What needs to be done: In the lines below, look for "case". Copy each line where it appears.
◇ ◇ ◇ ◇ ◇
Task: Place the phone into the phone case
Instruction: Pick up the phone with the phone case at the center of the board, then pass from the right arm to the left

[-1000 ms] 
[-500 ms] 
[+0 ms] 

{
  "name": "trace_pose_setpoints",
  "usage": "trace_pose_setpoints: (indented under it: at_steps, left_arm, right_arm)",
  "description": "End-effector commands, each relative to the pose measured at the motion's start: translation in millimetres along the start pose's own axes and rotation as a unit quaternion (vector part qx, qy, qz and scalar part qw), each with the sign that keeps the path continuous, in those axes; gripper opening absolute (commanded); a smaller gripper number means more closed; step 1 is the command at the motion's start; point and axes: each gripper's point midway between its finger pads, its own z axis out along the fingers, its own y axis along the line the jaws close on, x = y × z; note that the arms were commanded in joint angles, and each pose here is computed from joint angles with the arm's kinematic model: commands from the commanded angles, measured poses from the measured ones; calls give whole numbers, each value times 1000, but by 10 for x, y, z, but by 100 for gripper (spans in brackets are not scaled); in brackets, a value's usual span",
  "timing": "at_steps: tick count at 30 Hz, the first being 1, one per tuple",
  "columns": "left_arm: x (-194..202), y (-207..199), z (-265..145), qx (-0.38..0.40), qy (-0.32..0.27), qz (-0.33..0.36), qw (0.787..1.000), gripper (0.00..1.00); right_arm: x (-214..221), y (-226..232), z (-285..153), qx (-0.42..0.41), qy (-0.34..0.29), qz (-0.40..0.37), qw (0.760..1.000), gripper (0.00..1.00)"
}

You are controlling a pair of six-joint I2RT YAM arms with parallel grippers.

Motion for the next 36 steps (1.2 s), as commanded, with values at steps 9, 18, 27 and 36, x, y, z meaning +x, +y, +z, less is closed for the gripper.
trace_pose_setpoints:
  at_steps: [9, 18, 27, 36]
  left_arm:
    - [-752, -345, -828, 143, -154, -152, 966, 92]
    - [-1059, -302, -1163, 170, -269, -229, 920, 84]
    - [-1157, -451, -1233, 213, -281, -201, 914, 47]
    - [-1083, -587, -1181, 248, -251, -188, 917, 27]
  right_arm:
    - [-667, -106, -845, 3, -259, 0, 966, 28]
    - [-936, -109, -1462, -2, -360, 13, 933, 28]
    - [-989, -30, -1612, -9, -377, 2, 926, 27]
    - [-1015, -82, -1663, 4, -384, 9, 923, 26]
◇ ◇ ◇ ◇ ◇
Written response:
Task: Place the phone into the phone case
Instruction: Pick up the phone with the phone case at the center of the board, then pass from the right arm to the left

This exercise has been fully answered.